§ GIVEN MATERIAL
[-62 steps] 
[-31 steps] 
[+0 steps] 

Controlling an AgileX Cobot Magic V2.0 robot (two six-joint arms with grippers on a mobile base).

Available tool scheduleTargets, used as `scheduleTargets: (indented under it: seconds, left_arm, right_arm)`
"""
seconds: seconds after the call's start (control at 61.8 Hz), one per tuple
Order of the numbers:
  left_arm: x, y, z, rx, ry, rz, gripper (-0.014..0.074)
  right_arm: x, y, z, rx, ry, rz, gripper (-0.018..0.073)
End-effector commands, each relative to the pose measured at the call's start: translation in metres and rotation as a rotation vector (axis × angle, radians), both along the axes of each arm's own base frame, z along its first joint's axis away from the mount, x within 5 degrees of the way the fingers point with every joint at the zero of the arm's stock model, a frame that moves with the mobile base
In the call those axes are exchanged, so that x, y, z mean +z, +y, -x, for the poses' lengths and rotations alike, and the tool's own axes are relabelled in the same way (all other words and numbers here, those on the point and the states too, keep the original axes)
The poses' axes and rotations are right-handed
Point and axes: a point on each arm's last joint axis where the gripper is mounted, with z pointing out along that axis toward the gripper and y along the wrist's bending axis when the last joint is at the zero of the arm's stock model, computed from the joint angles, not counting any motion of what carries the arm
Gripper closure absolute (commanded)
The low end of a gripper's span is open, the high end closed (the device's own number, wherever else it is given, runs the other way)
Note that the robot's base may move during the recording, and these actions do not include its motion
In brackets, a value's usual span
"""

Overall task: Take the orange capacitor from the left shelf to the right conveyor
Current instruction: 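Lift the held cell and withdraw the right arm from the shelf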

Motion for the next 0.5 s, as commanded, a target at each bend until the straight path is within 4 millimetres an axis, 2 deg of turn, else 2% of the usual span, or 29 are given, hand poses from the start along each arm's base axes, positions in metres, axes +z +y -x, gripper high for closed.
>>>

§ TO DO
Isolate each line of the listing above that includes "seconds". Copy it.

§ RESPONSE
Available tool scheduleTargets, used as `scheduleTargets: (indented under it: seconds, left_arm, right_arm)`
seconds: seconds after the call's start (control at 61.8 Hz), one per tuple

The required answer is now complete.